T.R | Title | User | Personal Name | Date | Lines |
---|
2620.1 | | EEMELI::MOSER | Orienteers do it in the bush... | Mon Jun 05 1995 03:26 | 11 |
2620.2 | LIB error right after set hsot command. | BWTEAL::W_MCGAW | | Mon Jun 05 1995 13:33 | 9 |
2620.3 | | EEMELI::MOSER | Orienteers do it in the bush... | Tue Jun 06 1995 02:48 | 33 |
2620.4 | test.mar (quick and dirty example prog) | EEMELI::MOSER | Orienteers do it in the bush... | Tue Jun 06 1995 02:49 | 69 |
2620.5 | I had this pb... | MOSCOW::JOUVIN | Michel Jouvin - Digital Moscow | Tue Jun 06 1995 07:37 | 9 |
2620.6 | Got the file for testing. | BWTEAL::W_MCGAW | | Tue Jun 06 1995 11:21 | 11 |
2620.7 | | TFOSS1::HEISER | maranatha! | Sat Sep 21 1996 15:52 | 5 |
2620.8 | Transport connections at max ? | COMICS::WEIR | John Weir, UK Country Support | Mon Sep 23 1996 05:42 | 20 |
2620.9 | More than one possible cause... | CSC32::D_WILDER | There's coffee in that nebula! | Mon Sep 23 1996 15:00 | 105 |
2620.10 | what's typical? | TFOS02::HEISER | Maranatha! | Tue May 06 1997 16:33 | 5 |
| What's a typical value for VMS 6.2, DECnet/OSI 6.3 ECO6 on a 6540 with
256Mb RAM? I've set a node like this to 75000 and it still ran out.
thanks,
Mike
|
2620.11 | | CANTH::WATTUM | Scott Wattum - FTAM/VT/OSAK Engineering | Tue May 06 1997 16:40 | 5 |
| You should first take a look at note 3762 and verify that you aren't
having a that problem, which has a different fix.
--Scott
|
2620.12 | | TFOS01::HEISER | Maranatha! | Fri May 09 1997 17:42 | 4 |
| No that's not it. These are SEPS97 machines which all have the correct
values for CTLPAGES and CTLIMGLIM
Mike
|
2620.13 | Register all your nodes ? | COMICS::WEIR | John Weir, UK Country Support | Tue May 13 1997 04:45 | 35 |
|
Mike,
> What's a typical value for VMS 6.2, DECnet/OSI 6.3 ECO6 on a 6540 with
> 256Mb RAM? I've set a node like this to 75000 and it still ran out.

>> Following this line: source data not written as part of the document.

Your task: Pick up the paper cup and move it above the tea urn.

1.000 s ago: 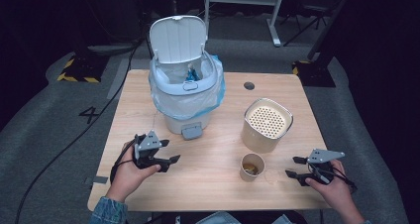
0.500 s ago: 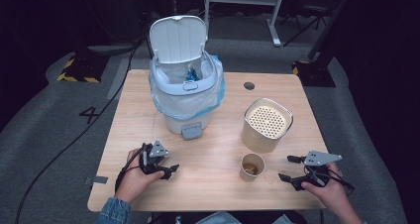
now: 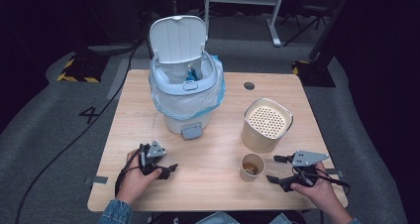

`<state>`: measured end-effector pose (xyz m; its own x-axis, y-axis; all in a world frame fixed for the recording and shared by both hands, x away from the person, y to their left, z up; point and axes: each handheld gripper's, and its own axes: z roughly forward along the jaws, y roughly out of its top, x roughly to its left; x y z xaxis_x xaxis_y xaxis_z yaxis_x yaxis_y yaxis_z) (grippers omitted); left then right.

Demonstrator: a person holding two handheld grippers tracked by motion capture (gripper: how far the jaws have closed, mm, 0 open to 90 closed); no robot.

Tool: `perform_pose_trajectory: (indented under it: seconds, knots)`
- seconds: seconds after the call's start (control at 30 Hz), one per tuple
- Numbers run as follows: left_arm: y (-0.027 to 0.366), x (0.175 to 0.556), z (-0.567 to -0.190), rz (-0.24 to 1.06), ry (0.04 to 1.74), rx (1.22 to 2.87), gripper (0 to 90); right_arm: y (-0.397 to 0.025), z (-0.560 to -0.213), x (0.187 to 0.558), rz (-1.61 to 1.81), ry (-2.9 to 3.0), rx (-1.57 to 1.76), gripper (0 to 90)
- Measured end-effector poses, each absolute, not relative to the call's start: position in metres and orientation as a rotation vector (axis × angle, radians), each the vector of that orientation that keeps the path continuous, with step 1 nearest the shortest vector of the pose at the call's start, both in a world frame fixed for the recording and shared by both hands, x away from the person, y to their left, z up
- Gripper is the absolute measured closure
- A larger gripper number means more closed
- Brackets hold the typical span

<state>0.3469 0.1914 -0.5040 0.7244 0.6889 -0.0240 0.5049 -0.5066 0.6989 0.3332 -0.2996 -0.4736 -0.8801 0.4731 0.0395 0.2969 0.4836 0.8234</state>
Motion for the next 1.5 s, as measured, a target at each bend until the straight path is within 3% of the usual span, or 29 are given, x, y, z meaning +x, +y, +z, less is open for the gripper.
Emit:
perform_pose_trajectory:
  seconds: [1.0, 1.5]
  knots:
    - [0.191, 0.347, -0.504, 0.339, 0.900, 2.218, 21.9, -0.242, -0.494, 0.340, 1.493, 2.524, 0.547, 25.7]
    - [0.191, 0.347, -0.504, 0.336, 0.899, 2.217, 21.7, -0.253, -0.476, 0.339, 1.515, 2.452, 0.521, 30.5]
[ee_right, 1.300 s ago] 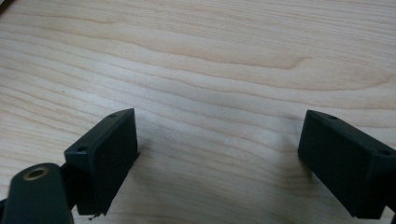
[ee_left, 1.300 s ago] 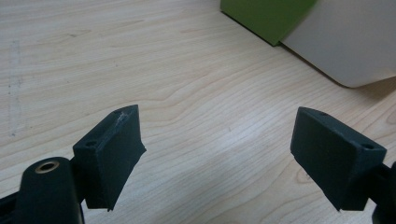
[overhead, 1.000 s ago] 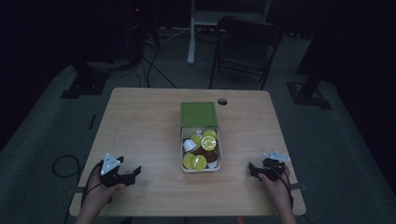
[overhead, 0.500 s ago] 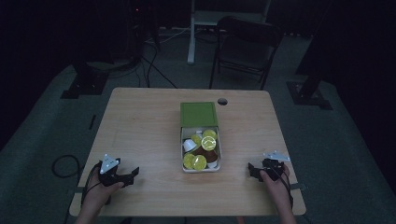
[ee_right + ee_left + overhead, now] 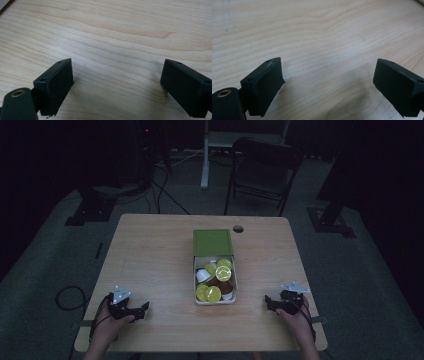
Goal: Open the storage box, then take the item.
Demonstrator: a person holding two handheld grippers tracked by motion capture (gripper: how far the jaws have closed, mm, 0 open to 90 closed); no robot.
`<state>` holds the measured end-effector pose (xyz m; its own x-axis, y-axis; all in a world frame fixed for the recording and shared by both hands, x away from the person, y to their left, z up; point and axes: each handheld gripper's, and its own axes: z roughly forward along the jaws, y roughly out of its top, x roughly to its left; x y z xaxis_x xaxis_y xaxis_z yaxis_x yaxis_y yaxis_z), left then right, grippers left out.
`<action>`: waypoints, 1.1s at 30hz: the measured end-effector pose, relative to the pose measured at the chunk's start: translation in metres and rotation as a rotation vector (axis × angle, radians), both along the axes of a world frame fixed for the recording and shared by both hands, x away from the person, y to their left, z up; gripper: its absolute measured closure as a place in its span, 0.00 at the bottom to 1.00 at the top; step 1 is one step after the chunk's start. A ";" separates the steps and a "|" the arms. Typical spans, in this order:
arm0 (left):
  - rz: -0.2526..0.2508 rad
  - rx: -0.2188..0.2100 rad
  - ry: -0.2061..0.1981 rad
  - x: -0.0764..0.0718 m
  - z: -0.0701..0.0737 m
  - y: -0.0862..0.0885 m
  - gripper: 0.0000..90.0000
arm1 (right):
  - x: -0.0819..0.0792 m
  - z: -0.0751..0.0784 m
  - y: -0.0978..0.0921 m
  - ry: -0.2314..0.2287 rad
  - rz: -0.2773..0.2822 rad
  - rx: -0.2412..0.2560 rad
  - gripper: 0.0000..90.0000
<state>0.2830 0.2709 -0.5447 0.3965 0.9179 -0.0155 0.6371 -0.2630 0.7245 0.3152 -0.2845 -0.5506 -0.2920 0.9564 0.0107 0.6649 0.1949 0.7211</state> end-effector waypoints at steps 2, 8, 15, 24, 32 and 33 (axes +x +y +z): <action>-0.005 0.027 0.021 0.000 -0.001 -0.002 0.11 | 0.000 0.000 0.000 0.000 0.001 0.000 0.12; -0.008 0.039 0.020 0.000 -0.001 -0.003 0.11 | -0.003 0.000 0.002 -0.001 0.003 0.016 0.12; -0.004 0.040 0.018 0.000 -0.001 -0.004 0.11 | -0.007 0.002 0.009 0.007 0.004 0.024 0.14; 0.010 0.042 0.019 -0.001 -0.001 -0.005 0.12 | -0.012 0.023 0.022 -0.015 0.016 0.063 0.14; 0.010 0.040 0.018 -0.001 -0.001 -0.004 0.12 | -0.018 0.045 0.039 -0.047 0.082 0.083 0.14; 0.010 0.040 0.018 -0.001 -0.001 -0.004 0.12 | -0.019 0.048 0.042 -0.051 0.096 0.085 0.14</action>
<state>0.2819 0.2664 -0.5458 0.3874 0.9218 0.0146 0.6526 -0.2853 0.7019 0.2957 -0.2428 -0.5031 -0.3845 0.9202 0.0731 0.6081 0.1929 0.7701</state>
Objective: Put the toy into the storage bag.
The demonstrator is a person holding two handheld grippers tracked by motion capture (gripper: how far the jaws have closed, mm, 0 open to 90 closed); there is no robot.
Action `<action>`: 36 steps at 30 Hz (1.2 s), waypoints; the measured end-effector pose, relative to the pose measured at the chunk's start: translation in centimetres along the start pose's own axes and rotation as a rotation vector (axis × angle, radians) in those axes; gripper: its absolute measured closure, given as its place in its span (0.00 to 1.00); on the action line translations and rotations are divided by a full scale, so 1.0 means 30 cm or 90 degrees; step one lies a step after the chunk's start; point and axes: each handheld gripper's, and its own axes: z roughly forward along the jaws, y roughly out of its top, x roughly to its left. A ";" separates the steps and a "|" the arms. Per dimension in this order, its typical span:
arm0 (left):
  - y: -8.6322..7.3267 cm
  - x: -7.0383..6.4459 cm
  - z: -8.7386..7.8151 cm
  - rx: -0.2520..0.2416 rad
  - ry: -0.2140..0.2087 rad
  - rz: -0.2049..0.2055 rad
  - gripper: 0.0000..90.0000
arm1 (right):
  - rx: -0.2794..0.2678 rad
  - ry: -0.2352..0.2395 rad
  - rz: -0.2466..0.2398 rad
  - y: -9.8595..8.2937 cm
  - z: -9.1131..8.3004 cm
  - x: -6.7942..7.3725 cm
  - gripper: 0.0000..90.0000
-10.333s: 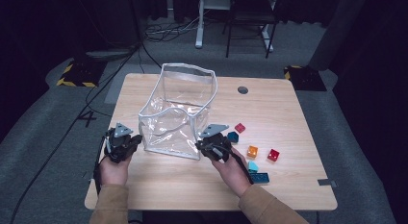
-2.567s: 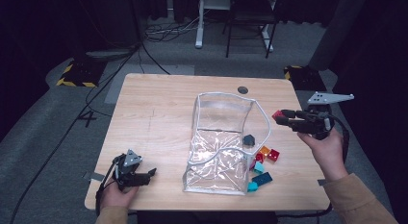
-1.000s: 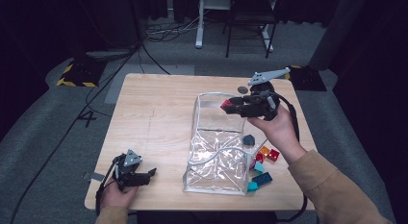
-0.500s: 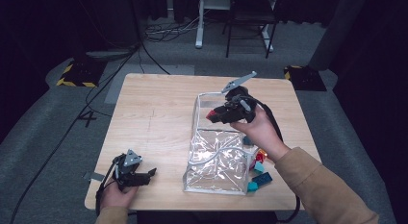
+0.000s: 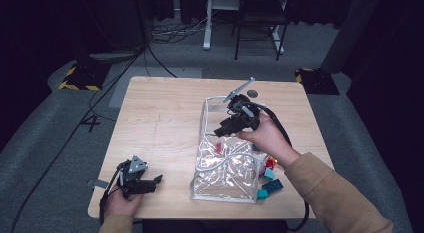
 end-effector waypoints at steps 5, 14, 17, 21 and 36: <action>0.000 0.000 0.000 0.000 0.000 0.000 0.26 | -0.026 0.003 -0.008 -0.007 -0.037 0.009 0.53; 0.000 0.000 0.000 0.000 0.000 0.000 0.26 | -0.091 -0.006 -0.021 -0.041 -0.149 0.036 0.53; 0.000 0.000 0.000 0.000 0.000 0.000 0.26 | -0.110 -0.010 -0.025 -0.059 -0.189 0.042 0.53; 0.000 0.000 0.000 0.000 0.000 0.000 0.26 | -0.141 -0.025 -0.029 -0.096 -0.249 0.048 0.53; 0.015 0.006 0.013 0.002 0.015 -0.010 0.25 | -0.206 -0.081 0.010 -0.245 -0.421 -0.006 0.53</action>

Please do not assume that all problems which produce the INVARG error are the
same problem... Generally, the problem occurs when NET$ACP runs out of
VA (virtual address space), but there might be other reasons... There are
a number of reasons (and/or bugs) which may result in NET$ACP running out
of VA. Over time, these bugs are fixed, and it is known that there are good
fixes for some of them. For example, the CTLPAGES problem is fixed for
VAX VMS V6.1 and V6.2 by VAXSYS08_062.
Typical (ie non-buggy) usage of pagefile quota should be under 10k. If the node
is used for very large numbers of connections, where the connections are made
in bursts, or where the node is a very busy DNS Server then values over 20k
are possible, but if you get values over 25k then look for bugs. In other
words, I believe that your system is suffering from one of the bugs...

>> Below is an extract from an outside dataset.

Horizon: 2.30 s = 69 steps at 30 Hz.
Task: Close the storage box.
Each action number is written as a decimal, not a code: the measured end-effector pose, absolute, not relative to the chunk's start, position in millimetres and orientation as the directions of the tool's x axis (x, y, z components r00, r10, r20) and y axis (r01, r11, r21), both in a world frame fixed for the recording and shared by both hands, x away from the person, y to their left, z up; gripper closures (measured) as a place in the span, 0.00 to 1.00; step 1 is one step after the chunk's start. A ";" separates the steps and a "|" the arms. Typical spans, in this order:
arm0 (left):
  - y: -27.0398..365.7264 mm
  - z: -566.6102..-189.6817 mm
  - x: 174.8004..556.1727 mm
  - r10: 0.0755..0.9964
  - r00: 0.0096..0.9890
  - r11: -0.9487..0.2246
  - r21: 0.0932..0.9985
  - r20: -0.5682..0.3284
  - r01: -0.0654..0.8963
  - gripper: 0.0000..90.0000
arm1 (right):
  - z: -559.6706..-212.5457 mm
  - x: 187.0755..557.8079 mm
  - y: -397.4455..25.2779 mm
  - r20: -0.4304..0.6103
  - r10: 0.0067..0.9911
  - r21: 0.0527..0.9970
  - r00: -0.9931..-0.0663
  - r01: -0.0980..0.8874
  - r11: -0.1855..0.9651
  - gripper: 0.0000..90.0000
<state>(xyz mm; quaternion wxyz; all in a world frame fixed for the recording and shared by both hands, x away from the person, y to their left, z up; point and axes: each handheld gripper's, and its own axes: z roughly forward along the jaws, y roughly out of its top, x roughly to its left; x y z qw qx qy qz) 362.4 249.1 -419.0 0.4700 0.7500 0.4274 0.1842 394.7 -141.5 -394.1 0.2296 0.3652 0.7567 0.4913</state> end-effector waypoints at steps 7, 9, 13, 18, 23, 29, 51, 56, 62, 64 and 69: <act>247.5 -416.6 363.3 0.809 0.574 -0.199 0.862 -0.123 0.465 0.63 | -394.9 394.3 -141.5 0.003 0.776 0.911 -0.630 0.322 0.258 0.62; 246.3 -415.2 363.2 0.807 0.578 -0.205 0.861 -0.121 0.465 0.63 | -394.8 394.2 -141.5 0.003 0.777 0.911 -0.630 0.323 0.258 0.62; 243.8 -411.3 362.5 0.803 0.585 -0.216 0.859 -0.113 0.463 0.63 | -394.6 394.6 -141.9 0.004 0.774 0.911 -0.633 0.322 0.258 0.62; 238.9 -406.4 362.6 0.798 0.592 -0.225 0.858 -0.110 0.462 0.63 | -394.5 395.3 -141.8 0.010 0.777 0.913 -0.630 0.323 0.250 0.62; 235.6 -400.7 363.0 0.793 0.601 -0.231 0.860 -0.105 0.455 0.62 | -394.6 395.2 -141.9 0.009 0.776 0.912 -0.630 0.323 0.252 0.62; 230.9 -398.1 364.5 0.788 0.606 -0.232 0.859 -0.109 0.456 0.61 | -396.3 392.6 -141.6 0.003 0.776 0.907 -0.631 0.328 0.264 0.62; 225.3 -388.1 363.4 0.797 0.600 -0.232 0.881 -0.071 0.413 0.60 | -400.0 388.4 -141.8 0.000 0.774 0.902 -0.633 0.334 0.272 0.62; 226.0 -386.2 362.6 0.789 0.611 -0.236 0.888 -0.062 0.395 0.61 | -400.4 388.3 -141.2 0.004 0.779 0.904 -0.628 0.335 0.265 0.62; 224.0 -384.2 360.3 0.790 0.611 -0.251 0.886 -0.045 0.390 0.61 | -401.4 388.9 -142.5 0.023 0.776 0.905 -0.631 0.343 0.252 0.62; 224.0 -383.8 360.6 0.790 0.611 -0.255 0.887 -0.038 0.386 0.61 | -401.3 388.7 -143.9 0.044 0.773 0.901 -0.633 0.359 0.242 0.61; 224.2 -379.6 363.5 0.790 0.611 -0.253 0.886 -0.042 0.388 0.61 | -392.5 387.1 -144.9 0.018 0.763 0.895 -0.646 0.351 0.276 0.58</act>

There is a problem in V6.3 ECO-6 which shows up particularly often if you
do not register all of your nodes in the namespace. The frequency of onset of
this problem is drastically reduced if you ensure:
a) that all nodes in your network are registered correctly in the
naming service
b) that you increase the "Sess Control Naming Cache Timeout" to
something which greatly exceeds the anticipated fix time for the
bug ;-)
Regards,
John
|
2620.14 | net$acp exhausted pgflquota (6.3 eco 6) | PRSSOS::MAGENC | | Wed May 21 1997 10:59 | 31 |
|
Hello !
John , in your previous reply , you say :
<<There is a problem in V6.3 ECO-6 which shows up particularly often
if you do not register all of your nodes in the namespace. >>
Could you please provide more info about this problem ?
(IPMT case etc ?)
Here in Easynet France, this problem has been experimented twice in
2 weeks (Cluster OpenVMS VAX 6.1, DNVOSI 6.3 eco 6 , directory
services DECDNS,local) .
Having all the nodes registered in the namespace (DEC:) is nearly
impossible .
We checked that it's not a "CTLPAGES" problem.
When this problem occurred for the second time (20 may 97), we
changed "session control Naming Cache Timeout" to 1000 days,
then rebooted. It's a "production" cluster called EVTISA .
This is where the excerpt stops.